> ASSIGNMENT
If a line in the data holds the string "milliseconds", list it.

> DATA FOR THIS TASK
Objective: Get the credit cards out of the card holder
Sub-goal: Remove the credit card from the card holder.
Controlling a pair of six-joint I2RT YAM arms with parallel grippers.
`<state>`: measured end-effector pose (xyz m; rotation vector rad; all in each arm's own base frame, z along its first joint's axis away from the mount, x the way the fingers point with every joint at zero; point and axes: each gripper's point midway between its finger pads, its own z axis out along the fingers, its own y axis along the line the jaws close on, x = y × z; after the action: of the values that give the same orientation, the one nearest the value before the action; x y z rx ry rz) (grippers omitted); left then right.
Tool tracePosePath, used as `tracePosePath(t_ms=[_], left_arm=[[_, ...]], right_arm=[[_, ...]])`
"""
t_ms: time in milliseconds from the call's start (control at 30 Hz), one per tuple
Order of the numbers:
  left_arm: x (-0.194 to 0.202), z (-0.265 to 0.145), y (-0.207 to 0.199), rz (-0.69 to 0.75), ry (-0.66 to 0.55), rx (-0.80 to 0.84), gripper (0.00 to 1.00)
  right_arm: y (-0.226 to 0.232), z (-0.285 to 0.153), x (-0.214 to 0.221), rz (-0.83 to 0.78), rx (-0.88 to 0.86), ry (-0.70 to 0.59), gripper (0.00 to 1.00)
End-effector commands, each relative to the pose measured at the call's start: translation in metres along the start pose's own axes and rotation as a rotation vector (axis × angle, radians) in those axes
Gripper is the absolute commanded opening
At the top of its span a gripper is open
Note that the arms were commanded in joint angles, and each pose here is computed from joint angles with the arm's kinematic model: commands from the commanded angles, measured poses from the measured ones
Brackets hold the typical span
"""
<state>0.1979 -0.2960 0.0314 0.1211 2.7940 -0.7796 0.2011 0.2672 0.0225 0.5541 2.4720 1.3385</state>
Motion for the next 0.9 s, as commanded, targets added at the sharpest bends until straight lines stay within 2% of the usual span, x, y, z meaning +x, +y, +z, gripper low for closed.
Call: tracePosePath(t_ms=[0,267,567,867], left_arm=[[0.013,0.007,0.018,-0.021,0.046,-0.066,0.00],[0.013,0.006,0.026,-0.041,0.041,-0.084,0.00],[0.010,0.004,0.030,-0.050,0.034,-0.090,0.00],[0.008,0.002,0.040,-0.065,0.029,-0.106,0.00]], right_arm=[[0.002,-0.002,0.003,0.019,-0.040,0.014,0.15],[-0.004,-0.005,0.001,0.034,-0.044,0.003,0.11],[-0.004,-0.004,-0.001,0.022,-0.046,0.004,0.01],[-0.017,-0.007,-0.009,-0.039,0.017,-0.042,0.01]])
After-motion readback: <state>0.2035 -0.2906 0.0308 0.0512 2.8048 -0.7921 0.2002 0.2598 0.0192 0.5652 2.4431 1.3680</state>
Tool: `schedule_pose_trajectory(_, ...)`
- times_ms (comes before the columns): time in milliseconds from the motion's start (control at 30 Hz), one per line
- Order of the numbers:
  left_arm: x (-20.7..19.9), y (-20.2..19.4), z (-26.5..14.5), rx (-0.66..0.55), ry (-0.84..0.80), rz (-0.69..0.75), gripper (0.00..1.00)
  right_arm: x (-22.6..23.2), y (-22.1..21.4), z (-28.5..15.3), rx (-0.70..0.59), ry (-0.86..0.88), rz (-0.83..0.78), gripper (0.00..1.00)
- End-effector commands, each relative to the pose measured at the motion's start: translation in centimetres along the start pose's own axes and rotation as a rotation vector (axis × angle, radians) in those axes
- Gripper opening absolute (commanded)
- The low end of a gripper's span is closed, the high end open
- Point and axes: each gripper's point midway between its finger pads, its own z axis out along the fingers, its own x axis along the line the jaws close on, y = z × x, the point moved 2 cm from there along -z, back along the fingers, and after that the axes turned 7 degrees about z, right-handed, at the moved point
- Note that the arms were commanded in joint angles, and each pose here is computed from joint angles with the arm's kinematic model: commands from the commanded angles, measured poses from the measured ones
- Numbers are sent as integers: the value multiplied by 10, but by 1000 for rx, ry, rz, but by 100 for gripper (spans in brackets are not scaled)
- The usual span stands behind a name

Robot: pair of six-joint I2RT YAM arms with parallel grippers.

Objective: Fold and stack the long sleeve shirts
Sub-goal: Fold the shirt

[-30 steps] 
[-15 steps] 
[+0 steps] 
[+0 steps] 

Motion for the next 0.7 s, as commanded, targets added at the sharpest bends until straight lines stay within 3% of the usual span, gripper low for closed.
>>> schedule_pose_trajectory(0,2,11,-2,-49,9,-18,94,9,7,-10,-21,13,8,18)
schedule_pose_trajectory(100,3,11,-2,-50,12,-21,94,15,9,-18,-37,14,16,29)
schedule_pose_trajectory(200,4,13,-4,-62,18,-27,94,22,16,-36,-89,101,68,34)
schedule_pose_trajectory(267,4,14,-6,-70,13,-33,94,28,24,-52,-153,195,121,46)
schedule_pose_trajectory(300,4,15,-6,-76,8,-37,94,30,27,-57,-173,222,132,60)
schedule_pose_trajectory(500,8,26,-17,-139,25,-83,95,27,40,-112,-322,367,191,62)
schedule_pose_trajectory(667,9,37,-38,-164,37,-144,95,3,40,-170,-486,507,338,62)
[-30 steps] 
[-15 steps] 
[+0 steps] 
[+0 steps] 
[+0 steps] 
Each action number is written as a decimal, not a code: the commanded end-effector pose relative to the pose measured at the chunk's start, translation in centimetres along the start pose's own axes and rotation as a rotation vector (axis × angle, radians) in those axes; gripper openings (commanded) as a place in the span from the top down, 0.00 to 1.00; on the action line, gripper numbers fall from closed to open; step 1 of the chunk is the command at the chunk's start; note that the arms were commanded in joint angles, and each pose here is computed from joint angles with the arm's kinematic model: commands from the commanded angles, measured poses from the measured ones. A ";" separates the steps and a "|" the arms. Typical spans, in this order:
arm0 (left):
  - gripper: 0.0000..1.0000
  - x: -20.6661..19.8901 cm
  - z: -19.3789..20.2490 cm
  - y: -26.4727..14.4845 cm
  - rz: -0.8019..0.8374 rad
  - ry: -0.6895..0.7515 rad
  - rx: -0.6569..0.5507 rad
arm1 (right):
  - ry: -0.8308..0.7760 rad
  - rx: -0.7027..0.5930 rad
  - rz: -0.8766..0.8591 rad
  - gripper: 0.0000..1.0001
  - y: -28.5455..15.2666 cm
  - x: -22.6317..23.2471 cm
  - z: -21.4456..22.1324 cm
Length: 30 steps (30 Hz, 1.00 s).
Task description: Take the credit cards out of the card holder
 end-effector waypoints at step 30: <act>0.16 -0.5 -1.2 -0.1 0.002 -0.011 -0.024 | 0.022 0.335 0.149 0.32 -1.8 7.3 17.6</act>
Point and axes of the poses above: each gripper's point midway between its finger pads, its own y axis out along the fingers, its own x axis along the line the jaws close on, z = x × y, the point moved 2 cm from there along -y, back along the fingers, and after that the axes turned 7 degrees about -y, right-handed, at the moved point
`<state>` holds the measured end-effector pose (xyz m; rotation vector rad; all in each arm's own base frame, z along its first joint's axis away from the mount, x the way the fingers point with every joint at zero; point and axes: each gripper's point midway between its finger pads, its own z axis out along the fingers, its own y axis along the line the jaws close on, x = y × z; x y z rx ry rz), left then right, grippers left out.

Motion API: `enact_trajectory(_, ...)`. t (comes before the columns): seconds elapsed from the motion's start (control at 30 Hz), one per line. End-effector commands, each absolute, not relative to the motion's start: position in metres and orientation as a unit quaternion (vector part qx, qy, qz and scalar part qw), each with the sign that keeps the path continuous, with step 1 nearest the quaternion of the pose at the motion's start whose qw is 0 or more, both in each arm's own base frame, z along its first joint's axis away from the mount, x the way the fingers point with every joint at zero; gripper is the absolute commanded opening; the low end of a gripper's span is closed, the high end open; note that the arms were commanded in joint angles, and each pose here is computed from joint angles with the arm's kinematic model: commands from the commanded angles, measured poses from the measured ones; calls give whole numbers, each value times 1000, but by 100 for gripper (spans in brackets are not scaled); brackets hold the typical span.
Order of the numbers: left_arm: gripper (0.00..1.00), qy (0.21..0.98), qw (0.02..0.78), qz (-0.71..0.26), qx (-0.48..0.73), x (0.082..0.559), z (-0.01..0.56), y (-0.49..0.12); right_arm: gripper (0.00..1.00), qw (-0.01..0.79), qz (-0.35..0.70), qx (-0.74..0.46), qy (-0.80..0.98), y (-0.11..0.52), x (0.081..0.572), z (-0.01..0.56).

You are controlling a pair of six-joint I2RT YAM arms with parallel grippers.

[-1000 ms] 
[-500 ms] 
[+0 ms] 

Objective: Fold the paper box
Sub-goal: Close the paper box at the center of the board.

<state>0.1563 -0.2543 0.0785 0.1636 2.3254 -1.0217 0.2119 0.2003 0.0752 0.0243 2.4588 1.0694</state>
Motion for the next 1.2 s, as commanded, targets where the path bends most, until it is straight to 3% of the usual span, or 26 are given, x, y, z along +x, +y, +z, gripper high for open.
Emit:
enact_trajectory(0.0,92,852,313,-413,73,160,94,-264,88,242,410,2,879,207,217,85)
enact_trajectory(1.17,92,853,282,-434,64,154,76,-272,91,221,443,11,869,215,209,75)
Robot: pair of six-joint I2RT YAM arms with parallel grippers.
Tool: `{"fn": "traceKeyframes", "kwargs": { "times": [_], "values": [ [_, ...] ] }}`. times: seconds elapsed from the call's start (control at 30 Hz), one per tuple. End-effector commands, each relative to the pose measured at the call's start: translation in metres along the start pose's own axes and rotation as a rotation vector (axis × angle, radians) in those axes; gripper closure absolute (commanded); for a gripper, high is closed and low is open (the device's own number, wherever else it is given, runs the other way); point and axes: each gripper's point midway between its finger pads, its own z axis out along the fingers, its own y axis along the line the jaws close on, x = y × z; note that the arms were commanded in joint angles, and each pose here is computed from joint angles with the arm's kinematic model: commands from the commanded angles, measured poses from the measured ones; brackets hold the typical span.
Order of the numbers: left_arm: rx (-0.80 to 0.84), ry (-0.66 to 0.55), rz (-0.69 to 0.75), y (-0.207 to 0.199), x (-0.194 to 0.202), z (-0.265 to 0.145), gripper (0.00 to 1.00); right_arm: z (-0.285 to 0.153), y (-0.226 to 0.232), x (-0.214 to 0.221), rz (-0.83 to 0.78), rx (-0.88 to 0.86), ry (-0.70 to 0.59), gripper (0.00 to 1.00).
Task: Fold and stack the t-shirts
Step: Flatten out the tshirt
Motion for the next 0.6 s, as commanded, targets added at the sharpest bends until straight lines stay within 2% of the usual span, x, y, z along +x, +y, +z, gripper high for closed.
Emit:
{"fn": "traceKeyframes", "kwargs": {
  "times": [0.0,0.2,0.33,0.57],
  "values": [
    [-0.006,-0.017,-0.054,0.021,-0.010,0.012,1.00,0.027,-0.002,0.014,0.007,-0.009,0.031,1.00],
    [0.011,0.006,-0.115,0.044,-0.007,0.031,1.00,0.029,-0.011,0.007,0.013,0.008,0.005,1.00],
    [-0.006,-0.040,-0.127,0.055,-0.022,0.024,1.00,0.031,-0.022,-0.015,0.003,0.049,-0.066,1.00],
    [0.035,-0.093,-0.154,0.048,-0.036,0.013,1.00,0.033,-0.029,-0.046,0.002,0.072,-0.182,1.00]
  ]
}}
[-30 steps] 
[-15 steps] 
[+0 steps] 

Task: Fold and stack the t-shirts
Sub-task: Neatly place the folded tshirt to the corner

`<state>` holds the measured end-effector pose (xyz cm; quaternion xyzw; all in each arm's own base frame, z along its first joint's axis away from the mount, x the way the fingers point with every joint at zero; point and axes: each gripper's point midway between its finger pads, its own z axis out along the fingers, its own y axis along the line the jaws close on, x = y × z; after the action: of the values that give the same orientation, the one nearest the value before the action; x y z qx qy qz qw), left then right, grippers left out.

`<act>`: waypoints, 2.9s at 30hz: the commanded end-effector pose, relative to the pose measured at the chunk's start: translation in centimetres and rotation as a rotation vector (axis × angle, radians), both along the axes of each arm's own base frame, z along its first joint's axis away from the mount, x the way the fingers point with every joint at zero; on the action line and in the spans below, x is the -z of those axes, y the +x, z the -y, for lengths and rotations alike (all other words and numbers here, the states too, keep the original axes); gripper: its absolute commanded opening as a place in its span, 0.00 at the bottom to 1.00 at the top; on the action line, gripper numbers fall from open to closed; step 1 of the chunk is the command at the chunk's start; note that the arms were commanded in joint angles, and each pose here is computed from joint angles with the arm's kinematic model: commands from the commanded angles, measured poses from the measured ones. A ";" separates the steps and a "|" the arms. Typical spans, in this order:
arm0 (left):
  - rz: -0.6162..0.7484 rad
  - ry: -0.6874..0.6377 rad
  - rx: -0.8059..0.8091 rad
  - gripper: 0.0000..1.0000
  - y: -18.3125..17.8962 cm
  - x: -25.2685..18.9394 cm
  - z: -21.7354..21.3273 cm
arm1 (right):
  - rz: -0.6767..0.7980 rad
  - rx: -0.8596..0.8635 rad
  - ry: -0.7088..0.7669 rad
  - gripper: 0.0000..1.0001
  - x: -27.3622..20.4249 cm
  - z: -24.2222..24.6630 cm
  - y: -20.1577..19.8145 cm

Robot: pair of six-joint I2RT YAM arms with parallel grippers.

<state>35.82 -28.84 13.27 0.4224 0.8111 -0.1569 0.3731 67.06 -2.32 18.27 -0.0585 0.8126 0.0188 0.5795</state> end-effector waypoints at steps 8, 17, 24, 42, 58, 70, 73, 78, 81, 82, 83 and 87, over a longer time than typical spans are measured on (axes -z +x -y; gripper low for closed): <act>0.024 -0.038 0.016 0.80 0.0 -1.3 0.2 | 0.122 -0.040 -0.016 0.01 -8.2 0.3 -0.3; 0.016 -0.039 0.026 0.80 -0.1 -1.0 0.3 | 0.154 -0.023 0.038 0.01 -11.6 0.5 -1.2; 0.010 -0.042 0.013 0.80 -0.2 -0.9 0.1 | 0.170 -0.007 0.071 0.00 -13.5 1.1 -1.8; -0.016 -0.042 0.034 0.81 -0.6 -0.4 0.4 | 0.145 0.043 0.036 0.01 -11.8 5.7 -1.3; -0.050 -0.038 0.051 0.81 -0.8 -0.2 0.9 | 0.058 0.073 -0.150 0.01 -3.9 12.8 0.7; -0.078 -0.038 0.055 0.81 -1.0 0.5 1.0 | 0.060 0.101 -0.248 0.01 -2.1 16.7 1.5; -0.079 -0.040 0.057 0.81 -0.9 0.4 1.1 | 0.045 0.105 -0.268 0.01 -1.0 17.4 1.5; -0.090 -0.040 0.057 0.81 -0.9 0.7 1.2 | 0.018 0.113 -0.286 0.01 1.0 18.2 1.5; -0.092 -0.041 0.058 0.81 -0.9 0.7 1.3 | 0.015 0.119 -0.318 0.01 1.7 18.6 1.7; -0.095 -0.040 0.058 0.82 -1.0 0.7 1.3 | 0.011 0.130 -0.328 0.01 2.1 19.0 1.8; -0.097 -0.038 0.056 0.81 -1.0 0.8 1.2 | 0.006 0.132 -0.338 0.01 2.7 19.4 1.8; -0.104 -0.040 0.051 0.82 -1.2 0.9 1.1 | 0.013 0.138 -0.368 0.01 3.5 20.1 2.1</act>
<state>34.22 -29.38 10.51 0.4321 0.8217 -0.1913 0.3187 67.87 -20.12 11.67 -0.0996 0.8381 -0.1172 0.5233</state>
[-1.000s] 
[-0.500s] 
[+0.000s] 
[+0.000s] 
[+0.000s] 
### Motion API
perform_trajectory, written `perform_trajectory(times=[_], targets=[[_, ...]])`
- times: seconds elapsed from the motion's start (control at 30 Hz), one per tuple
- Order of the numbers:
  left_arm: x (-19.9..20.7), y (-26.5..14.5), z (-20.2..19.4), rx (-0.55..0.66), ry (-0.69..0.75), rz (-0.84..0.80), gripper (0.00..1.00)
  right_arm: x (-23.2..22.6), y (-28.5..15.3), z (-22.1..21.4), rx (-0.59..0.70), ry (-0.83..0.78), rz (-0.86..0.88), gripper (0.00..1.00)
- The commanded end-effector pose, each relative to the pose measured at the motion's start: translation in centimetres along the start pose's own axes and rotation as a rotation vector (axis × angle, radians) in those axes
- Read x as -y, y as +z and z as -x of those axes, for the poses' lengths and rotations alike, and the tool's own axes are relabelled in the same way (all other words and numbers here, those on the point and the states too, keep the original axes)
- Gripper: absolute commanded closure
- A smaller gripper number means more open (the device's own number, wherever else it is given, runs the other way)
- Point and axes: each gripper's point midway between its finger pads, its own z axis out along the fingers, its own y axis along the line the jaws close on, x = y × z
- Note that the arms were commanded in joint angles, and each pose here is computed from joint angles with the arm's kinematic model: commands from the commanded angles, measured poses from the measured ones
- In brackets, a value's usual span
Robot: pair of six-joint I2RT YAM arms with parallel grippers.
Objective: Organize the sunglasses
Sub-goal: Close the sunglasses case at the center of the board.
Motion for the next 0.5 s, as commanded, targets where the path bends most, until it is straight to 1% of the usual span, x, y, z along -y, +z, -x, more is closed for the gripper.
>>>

> RESULT
t_ms: time in milliseconds from the call's start (control at 30 Hz), one per tuple
- times_ms (comes before the columns): time in milliseconds from the motion's start (control at 30 Hz), one per line

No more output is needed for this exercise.